The U.S. Department of Justice has charged two California men in Los Angeles federal court with defrauding investors of more than $22 million in the largest non-fungible tokens scheme it has ever prosecuted.
Gabriel Hay, 23 and Gavin Mayo, 23, sponsored several NFT and other digital asset projects and undertook promotional activities supporting those projects from May 2021 to May 2024, according to the complaint. NFTs are assets like pieces of art, digital content, or video that have been tokenized via blockchain, and can be traded and exchanged for money and cryptocurrencies.
In the indictment announced Dec. 20, the Justice Department alleged Hay and Mayo would publicize to potential purchasers false and misleading project "roadmaps" in which they detailed plans for the NFTS and other digital asset projects post-launch. In doing so, the defendants would hire other people to perform a variety of tasks, such as sales and moderation of affiliated chat groups.
However, once people paid for the NFTs and other digital assets, Hay and Mayo allegedly would defraud the purchasers through "rug pulls," as the defendants abruptly abandoned the projects and split the funds raised between themselves and other co-conspirators. The defendants allegedly repeated these tactics in several projects promoted with names such as Vault of Games, Squiggles and Faceless NFT.
Hay of Beverly Hills and Mayo of Thousand Oaks were arrested Dec. 19 by Homeland Security Investigations in Los Angeles.
To conceal their tracks, Hay and Mayo allegedly used a variety of means, including falsely identifying other individuals or causing other people to be falsely identified as the owners of the project, according to the complaint. In Faceless NFT, the defendants allegedly harassed a project manager who exposed Hay and Mayo's deception by sending intimidating messages to him and his parents.
The case is pending before U.S. District Judge Mark C. Scarsi of the Central District of California. The Justice Department charged the defendants with one count of conspiracy to commit wire fraud, two counts of wire fraud, and one count of stalking.

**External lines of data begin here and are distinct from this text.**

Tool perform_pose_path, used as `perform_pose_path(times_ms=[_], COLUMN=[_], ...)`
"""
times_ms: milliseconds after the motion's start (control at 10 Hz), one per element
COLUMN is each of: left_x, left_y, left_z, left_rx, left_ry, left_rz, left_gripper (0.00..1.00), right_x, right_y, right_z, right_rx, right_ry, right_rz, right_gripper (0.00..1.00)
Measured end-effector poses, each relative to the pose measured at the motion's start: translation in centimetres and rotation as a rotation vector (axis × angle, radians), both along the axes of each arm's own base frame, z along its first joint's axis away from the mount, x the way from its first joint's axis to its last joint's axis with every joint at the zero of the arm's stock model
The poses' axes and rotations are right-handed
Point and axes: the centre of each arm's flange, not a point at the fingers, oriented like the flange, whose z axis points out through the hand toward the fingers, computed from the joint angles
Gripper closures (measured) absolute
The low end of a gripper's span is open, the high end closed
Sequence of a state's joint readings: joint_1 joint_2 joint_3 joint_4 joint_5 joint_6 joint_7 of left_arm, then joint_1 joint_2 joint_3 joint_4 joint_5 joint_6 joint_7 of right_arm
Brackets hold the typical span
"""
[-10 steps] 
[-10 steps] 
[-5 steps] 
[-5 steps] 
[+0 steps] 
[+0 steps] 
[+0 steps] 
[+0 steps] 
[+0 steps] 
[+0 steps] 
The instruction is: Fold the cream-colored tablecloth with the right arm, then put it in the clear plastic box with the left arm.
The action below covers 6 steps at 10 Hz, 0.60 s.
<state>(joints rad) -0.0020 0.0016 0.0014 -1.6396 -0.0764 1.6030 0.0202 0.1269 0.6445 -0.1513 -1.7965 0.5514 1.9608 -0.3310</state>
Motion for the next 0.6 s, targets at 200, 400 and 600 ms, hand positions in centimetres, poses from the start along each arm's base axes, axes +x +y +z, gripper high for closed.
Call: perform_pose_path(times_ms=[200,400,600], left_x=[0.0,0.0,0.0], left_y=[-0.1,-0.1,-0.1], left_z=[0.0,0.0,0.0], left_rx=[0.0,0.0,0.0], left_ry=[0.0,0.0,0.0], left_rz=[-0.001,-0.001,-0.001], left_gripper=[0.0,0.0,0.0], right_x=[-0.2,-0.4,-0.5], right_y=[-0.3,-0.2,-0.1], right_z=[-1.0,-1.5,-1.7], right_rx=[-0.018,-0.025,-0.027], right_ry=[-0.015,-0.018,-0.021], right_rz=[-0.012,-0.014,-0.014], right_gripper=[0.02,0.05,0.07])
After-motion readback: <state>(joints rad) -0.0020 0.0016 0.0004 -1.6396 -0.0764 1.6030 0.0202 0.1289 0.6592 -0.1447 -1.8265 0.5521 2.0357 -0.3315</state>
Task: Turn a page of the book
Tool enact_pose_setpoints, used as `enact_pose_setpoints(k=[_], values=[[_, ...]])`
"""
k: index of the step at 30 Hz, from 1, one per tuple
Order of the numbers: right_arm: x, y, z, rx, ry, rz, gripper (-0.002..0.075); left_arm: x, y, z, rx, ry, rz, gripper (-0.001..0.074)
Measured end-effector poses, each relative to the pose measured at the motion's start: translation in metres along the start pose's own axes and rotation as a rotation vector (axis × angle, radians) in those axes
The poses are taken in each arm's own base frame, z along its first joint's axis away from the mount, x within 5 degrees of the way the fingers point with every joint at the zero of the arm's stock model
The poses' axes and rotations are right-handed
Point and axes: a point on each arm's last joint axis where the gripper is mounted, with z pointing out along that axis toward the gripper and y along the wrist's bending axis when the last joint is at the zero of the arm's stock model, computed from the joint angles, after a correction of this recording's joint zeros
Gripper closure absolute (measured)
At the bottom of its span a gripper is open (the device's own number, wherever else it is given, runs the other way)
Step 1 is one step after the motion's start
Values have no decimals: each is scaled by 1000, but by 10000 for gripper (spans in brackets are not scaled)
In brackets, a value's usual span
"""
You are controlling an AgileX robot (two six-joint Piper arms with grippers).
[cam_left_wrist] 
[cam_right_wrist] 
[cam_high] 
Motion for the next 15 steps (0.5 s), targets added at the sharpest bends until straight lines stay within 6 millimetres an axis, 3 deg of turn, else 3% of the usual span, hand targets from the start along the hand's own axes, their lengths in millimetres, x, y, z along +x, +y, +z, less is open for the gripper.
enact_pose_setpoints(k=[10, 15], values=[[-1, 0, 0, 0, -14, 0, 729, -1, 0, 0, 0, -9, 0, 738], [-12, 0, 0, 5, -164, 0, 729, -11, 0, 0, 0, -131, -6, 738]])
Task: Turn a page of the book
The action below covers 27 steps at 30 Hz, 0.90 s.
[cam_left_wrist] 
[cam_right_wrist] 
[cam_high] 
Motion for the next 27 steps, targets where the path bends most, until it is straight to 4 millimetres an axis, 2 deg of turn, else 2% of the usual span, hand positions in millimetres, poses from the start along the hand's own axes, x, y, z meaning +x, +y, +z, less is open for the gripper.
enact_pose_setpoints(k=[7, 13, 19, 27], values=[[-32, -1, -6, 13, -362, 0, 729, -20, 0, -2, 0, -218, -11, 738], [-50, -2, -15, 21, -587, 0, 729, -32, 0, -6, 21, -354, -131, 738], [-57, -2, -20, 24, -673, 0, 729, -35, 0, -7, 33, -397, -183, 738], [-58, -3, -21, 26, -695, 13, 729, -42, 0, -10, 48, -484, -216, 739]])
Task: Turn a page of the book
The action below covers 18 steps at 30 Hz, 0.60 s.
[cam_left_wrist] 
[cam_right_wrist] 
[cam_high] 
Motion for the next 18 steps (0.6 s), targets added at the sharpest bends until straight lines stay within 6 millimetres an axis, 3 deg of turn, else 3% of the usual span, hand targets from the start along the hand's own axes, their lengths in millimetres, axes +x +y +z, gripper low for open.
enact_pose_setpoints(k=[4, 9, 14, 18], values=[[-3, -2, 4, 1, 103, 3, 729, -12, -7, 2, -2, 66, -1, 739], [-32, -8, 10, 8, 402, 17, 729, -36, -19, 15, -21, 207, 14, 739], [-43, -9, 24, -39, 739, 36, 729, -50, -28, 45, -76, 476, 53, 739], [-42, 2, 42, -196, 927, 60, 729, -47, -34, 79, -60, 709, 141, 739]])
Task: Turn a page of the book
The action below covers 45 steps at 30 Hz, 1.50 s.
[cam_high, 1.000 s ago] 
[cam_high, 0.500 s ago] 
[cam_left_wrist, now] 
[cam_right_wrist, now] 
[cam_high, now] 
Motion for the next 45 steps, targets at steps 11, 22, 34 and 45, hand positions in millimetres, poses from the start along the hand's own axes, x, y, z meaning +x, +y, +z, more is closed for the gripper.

Scott Armstrong, principal at McGovern | Weems in New York, served for nearly a decade in the Justice Department's fraud section and was the lead counsel in the first-ever trial conviction of a crypto executive who conspired to manipulate the price and market volume of digital assets. He noted that whenever there is a "new shiny object in the market," it attracts more fraud.
"This is another case where you have really young individuals who are getting charged in crypto scams and that seems like the trend for the last 18 months," said Armstrong, who is not involved in the matter. "The ages in these schemes are atypical in white-collar cases. It essentially says that kids these days have more technical skills than their other generational compatriots."